Sometimes after having a day of snacking, you just have to have a real meal. That is why when winter has gotten on my last nerve, I am rummaging around the bookcases looking for Tolstoy, a writer of real substance for the mind and heart.
One of my favorite Tolstoy staples is “If you want to be happy, be.” This is not such a different sentiment as that of Abraham Lincoln who said that people are about as happy as they make up their minds to be. Given, optimism is one of those traits scientists tell us is carried in our DNA; however, the mind also has its own “plasticity.” Plasticity makes it possible for us with enough repetition to set up some habitual states of mind that might not just come to us “naturally.”
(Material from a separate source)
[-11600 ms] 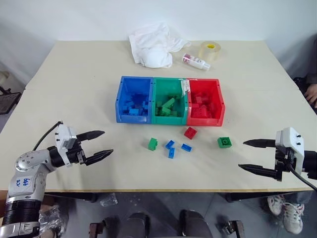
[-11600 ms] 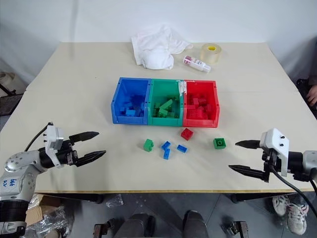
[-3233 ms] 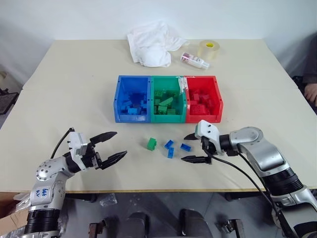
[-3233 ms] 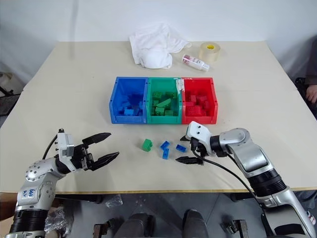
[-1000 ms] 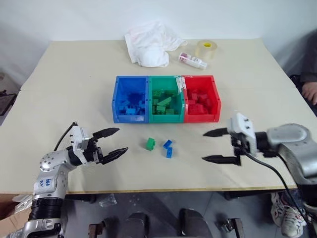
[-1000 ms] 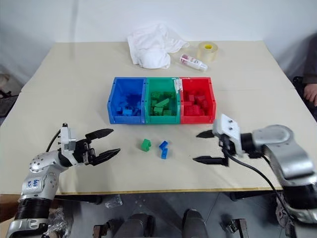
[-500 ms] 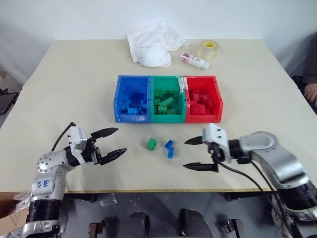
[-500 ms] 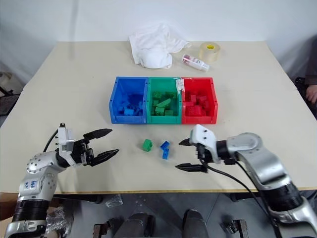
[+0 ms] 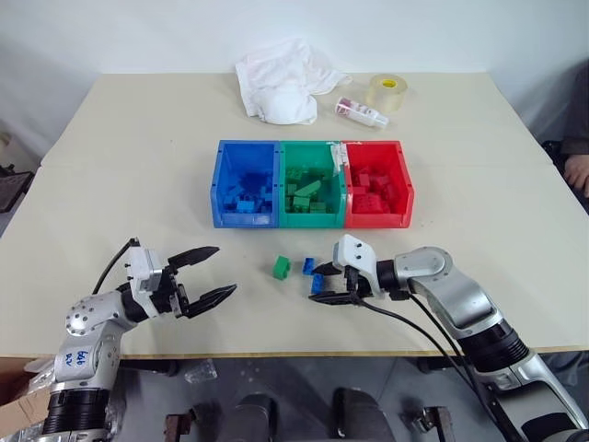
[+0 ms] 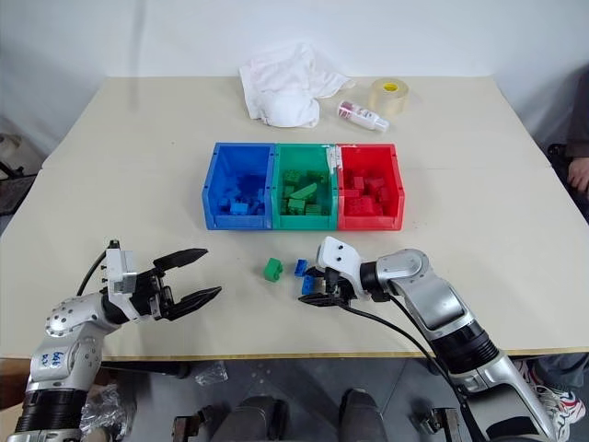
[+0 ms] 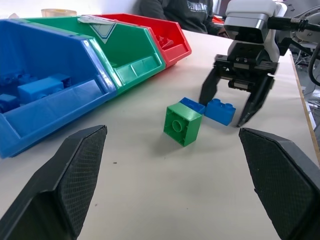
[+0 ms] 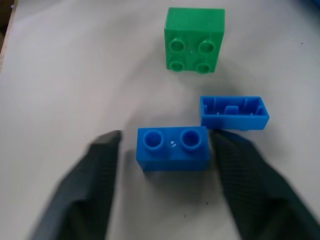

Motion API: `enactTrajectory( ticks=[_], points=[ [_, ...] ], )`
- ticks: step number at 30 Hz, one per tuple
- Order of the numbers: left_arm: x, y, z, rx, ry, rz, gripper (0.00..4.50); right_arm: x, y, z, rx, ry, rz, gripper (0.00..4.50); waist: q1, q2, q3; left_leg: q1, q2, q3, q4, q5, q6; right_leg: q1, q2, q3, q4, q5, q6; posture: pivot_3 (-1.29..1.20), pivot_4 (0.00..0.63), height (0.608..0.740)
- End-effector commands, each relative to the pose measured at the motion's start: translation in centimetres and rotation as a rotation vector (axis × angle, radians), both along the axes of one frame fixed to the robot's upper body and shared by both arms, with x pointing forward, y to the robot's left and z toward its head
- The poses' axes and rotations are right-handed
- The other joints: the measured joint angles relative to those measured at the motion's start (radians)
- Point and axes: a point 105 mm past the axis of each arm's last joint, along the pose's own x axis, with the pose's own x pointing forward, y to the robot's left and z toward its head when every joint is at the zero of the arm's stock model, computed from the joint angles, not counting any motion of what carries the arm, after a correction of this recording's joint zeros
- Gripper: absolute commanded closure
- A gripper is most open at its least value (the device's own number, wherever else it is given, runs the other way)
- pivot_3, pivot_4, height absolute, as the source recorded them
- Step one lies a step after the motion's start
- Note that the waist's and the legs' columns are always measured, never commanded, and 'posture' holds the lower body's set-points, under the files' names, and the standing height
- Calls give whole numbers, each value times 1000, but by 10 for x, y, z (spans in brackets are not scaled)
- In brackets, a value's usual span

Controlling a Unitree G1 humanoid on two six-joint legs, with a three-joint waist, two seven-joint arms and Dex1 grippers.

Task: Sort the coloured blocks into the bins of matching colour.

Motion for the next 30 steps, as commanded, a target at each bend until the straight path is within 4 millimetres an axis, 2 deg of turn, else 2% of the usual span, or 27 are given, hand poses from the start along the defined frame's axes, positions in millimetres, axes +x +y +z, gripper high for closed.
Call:
enactTrajectory(
  ticks=[1, 2, 5, 9, 14, 18, 20, 21, 25, 27, 30],
  points=[
    [-2, 0, 11, -24, -46, 1, 0, -2, 1, 20, 37, -60, 20, 3019, 0, 0, 0, 0, 0, 0, 0, 0, 0, 0, 0, 0, 0, 0, 0, 0, 150, 740],
    [-1, 0, 11, -24, -46, 1, 0, -2, 1, 24, 47, -68, 20, 3039, -1, 0, 0, 0, 0, 0, 0, 0, 0, 0, 0, 0, 0, 0, 0, 0, 150, 740],
    [0, -1, 11, -27, -49, 2, 0, 8, 12, 60, 158, -129, 8, 3037, -1, 0, 0, 0, 0, 0, 0, 0, 0, 0, 0, 0, 0, 0, 0, 0, 150, 740],
    [4, -2, 11, -30, -52, -1, 0, 32, 30, 98, 240, -220, -14, 3037, -9, 0, 0, 0, 1, 1, 0, 0, -1, -1, 1, 0, 1, 0, 0, 0, 150, 740],
    [9, -4, 13, -36, -66, -3, 0, 75, 67, 124, 298, -317, -70, 3037, -27, 0, 0, 1, 0, -1, -1, 0, -1, -1, 1, 0, 3, 0, -1, 0, 150, 740],
    [10, -6, 13, -38, -72, -2, 0, 94, 94, 138, 349, -381, -92, 3037, -41, 0, 0, 1, -1, -2, -2, 0, -1, -2, 0, -1, 5, 0, -1, 0, 150, 740],
    [10, -6, 13, -39, -74, -1, 0, 107, 100, 143, 376, -375, -158, 2304, -52, 0, 0, 1, -1, -3, -2, 0, -1, -2, 0, -1, 6, 0, -1, 0, 150, 740],
    [9, -6, 13, -39, -75, 1, 0, 109, 102, 146, 393, -384, -166, 2105, -54, 0, 0, 1, -1, -4, -3, 0, -1, -2, 0, -2, 6, 0, -1, 0, 150, 740],
    [8, -5, 13, -40, -76, 7, 0, 111, 103, 150, 421, -403, -157, 708, -57, 0, 0, 1, -1, -5, -3, 0, -1, -2, 0, -2, 6, 0, -1, 0, 150, 740],
    [7, -4, 13, -39, -74, 8, 0, 108, 98, 149, 427, -408, -134, 39, -59, 0, 0, 1, -1, -5, -3, 0, -1, -2, 0, -2, 6, 0, -1, 0, 150, 740],
    [9, -5, 12, -40, -70, 1, 0, 99, 81, 142, 416, -396, -84, 12, -56, 0, 0, 1, -1, -5, -3, 0, -1, -2, 0, -2, 6, 0, -1, 0, 150, 740]
  ],
)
The habit of being happy does not depend on circumstances. Circumstances can definitely threaten happiness, but the contentment of real happiness is fundamentally a decision rather than a condition. Happiness is not a condiment. It is a constant—knowing for certain that no matter what, we will be there for ourselves and for others.
That must be why Tolstoy also wrote that “All happy families are alike; each unhappy family is unhappy in its own way.” A happy family is one that demonstrates the constancy of supporting each other rather than focusing on disagreements and differences. This constancy takes practice and a decision not to get hung up on “the small stuff.”
Happiness in ourselves and in our relationships is a perennial that we know will carry us through the fickleness of February and March.